Hello, I wanted to know if bamboo being placed in my tank would be okay? Since bamboo is submerged in water usually for most of it's life would it be okay to add this to my 10 gallon aquarium?


----------



## Gump (Aug 2, 2006)

ive seen people use live bamboo a lot. if it was just a shoot i wouldnt use it.


----------



## Barbotine (Oct 29, 2006)

It's about 4 shoots of bamboo


----------



## Puffer Pita (Jun 16, 2006)

Nope, fully submerged it will die, rot and foul the tank. Only the bottom part should be submerged, the rest should be above water or it will die.


----------



## girth vader (Apr 24, 2006)

yep, its not an aquatic plant.


----------



## MaryPa (Jan 25, 2006)

My Bamboo is doing great after about 6-7 months in my 55.


----------



## girth vader (Apr 24, 2006)

MaryPa said:


> My Bamboo is doing great after about 6-7 months in my 55.


not saying it cant, but it's definitely not an aquatic plant, and sooner or later it will probably die off. lets hope not for your sake


----------



## igauresh (Nov 28, 2006)

Wouldn't that be something dangerous for the fishes?
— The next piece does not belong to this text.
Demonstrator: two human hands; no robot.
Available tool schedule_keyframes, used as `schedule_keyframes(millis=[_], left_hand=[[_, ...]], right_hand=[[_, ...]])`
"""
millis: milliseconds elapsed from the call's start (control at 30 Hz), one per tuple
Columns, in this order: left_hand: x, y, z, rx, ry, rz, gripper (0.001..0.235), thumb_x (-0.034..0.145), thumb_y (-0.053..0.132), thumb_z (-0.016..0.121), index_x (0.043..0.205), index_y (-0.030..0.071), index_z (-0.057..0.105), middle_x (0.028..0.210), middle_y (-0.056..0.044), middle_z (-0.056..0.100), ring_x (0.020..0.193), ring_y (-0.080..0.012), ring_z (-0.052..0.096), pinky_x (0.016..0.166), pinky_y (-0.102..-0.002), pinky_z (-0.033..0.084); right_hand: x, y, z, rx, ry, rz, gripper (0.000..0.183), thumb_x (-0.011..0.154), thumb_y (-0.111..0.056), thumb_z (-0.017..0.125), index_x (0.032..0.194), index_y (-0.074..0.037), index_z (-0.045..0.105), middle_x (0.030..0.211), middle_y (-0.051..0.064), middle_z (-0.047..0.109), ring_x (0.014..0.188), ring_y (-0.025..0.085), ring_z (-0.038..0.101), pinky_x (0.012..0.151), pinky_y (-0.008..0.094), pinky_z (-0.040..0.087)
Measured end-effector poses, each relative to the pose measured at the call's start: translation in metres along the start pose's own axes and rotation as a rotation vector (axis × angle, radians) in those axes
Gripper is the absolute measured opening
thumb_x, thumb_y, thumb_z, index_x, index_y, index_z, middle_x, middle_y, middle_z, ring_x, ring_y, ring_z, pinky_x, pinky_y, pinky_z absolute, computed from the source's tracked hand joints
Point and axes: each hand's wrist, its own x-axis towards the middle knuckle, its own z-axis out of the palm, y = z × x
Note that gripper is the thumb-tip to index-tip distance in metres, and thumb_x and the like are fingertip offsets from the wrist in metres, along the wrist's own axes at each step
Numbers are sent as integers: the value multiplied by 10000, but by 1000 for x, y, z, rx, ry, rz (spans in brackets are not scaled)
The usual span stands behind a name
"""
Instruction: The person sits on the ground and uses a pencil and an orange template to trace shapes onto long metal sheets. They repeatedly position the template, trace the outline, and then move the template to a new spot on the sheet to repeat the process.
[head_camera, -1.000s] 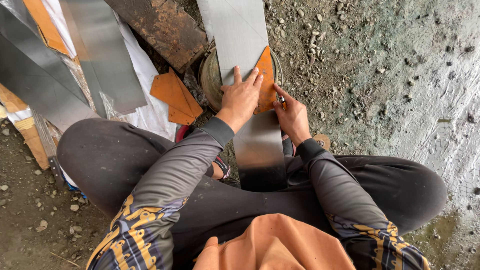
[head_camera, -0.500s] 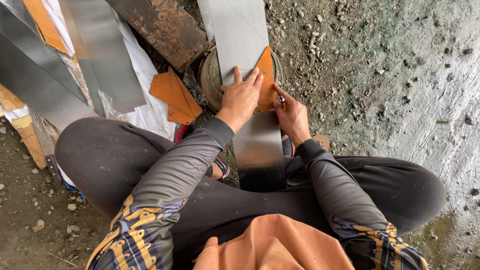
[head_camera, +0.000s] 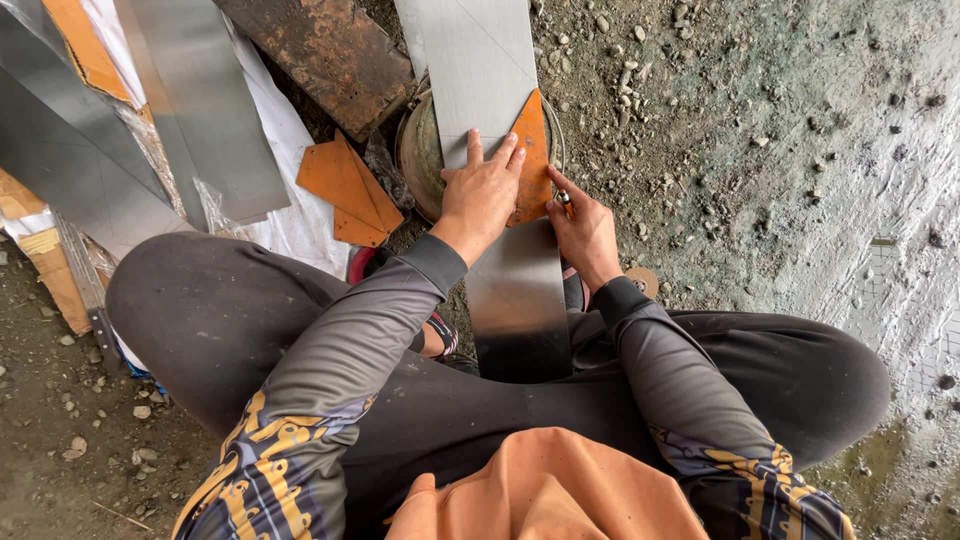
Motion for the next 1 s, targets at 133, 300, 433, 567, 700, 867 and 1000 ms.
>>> schedule_keyframes(millis=[133, 300, 433, 567, 700, 867, 1000], left_hand=[[-2, -1, 1, -7, 15, 14, 804, 873, 296, 759, 1554, 86, 388, 1635, -86, 325, 1434, -548, 294, 876, -634, 567], [-3, -1, -3, -4, 11, 6, 808, 864, 292, 763, 1549, 86, 386, 1633, -71, 320, 1433, -539, 289, 863, -649, 561], [-4, 0, -5, -4, 12, 8, 801, 868, 289, 761, 1547, 86, 389, 1636, -69, 318, 1436, -535, 285, 868, -653, 558], [-4, 0, -4, -16, 16, 10, 808, 870, 300, 761, 1550, 83, 382, 1636, -77, 312, 1439, -539, 275, 872, -650, 557], [-3, 0, -1, -18, 10, 8, 810, 872, 309, 755, 1552, 90, 372, 1634, -77, 306, 1438, -539, 268, 878, -649, 551], [-3, -1, 1, -7, 34, 18, 799, 880, 271, 748, 1558, 79, 371, 1638, -85, 313, 1439, -543, 271, 902, -623, 555], [-3, -1, 0, -16, 10, 10, 792, 882, 262, 743, 1554, 75, 367, 1637, -85, 307, 1441, -537, 266, 902, -624, 552]], right_hand=[[1, 2, 1, 29, -7, -2, 522, 980, -172, 622, 1491, -265, 569, 768, 156, 717, 581, 150, 621, 643, 365, 549], [3, 6, 3, 33, 33, -73, 546, 964, -160, 644, 1499, -226, 554, 848, 180, 732, 643, 156, 667, 676, 376, 548], [2, 7, 3, 29, 10, -38, 533, 978, -165, 638, 1500, -235, 562, 820, 179, 726, 646, 171, 666, 687, 374, 555], [3, 4, 1, 29, -12, -9, 540, 975, -173, 639, 1503, -247, 556, 824, 163, 732, 650, 167, 669, 692, 368, 560], [3, 0, -2, 43, -34, 22, 545, 965, -178, 637, 1498, -255, 551, 873, 139, 742, 644, 166, 669, 689, 369, 560], [2, 1, -2, 64, -24, -9, 540, 966, -177, 645, 1494, -252, 562, 904, 152, 749, 698, 172, 697, 736, 368, 567], [3, 2, -2, 54, -35, 26, 546, 965, -185, 640, 1499, -263, 557, 912, 171, 751, 719, 196, 713, 762, 373, 569]])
I know the ones that are submerged in the water are mangroves but not bamboos. Unless you were talking about those sold in the market like in a small bowl that's supposed to bring good luck or something.


----------



## Phonemonkey (Oct 19, 2006)

igauresh said:


> Wouldn't that be something dangerous for the fishes? I know the ones that are submerged in the water are mangroves but not bamboos. Unless you were talking about those sold in the market like in a small bowl that's supposed to bring good luck or something.
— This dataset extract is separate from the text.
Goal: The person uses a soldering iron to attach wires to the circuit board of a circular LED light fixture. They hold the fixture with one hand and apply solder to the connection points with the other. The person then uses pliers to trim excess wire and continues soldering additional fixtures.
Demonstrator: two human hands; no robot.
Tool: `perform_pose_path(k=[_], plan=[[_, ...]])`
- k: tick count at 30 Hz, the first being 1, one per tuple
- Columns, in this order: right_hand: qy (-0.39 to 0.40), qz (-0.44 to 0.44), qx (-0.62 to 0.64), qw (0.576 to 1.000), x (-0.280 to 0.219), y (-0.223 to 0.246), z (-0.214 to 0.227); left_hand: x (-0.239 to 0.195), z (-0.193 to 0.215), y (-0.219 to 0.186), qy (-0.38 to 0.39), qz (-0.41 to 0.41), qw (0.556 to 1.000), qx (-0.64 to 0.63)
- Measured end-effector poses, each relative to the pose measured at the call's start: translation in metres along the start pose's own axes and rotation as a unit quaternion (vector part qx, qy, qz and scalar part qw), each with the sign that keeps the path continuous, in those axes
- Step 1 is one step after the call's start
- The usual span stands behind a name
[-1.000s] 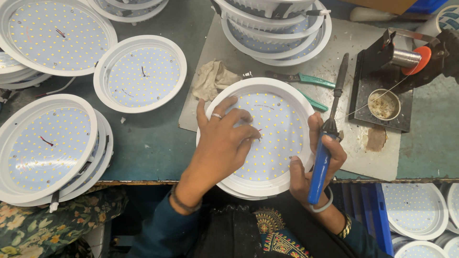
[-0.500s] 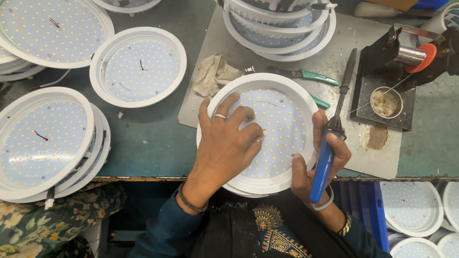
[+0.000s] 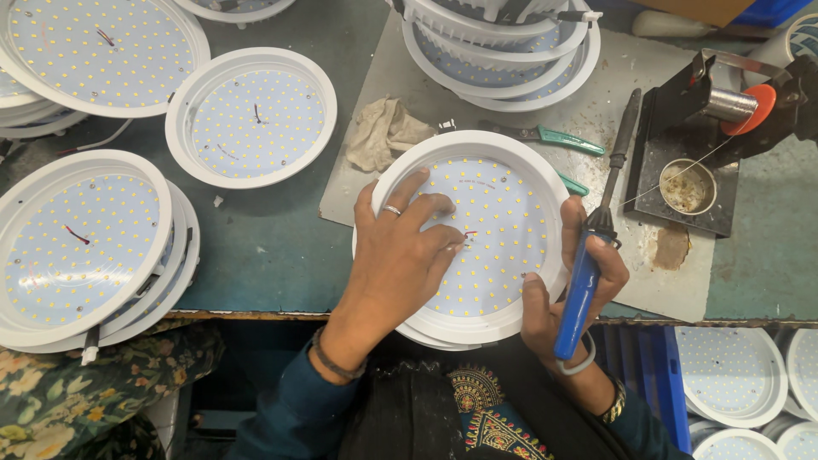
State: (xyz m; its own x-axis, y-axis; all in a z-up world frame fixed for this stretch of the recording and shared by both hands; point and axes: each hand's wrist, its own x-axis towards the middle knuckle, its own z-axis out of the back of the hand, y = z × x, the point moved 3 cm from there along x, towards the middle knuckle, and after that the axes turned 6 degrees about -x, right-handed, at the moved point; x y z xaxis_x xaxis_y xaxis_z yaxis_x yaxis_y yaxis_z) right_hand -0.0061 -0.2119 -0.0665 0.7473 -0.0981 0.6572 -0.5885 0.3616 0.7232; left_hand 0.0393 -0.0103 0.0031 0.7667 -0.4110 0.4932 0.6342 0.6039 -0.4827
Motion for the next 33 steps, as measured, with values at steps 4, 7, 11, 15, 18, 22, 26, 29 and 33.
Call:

Those are called "lucky bamboo" and they are still not an aquatic plant, and eventually the leaves will still rot and die in the tank, and pollute the water, which as you said, is in fact dangerous for the fish.
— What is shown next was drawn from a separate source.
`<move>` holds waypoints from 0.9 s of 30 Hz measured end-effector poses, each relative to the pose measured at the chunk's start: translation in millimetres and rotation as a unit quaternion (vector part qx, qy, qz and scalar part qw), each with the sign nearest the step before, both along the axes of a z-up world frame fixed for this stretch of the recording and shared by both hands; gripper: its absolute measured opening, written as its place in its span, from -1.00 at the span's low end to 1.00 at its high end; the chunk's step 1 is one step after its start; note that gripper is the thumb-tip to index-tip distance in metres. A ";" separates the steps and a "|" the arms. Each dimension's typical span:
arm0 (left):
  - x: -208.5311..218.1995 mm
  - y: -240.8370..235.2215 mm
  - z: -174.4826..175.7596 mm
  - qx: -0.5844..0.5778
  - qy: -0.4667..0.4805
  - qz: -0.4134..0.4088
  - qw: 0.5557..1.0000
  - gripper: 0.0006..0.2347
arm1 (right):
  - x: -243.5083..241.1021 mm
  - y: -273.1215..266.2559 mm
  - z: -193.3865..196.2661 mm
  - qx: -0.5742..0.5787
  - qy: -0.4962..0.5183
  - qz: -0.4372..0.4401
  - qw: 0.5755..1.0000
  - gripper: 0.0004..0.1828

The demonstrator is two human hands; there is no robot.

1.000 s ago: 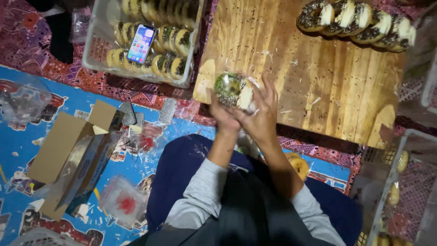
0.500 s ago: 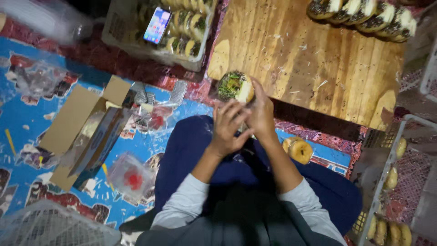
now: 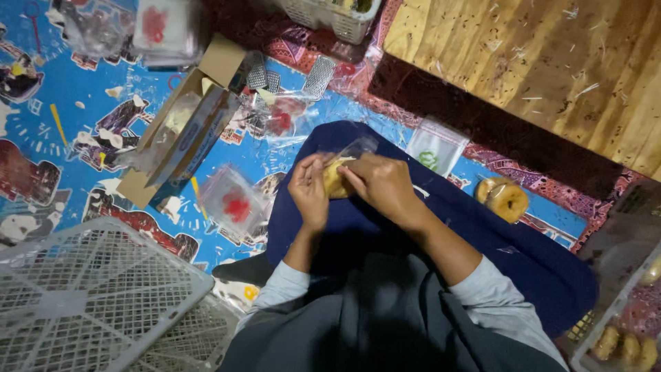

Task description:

There is, however, one kind of bamboo that can be used in a tank...










Its called, plastic.


----------



## DoLce N BeLLa (Jan 25, 2007)

I have that lucky bamboo stuff thats over a foot long now...would that work for a tank? Or still risky


----------



## Puffer Pita (Jun 16, 2006)

The lucky bamboo is the bamboo in question which, if kept submerged, will rot and foul the tank.


----------



## fishbone (Jan 15, 2007)

Reviving an old topic because I have a question 
How about lucky bamboo half submerged in brackish of 1.007 at most. Do they do OK in brackish?


----------



## Pareeeee (Jan 22, 2005)

Bamboo can be put in a tank if it is tall enough for the top half (or more) of the plant to be OUT of the water. I have two bamboo plants growing in a betta bowl/vase for example, and both the fish and the bamboo are doing great, but yes the leaves and part of the plant must be out of the water.

Bamboo really grows well (and FAST) like this actually, because of the fish waste fertilizer I guess.


----------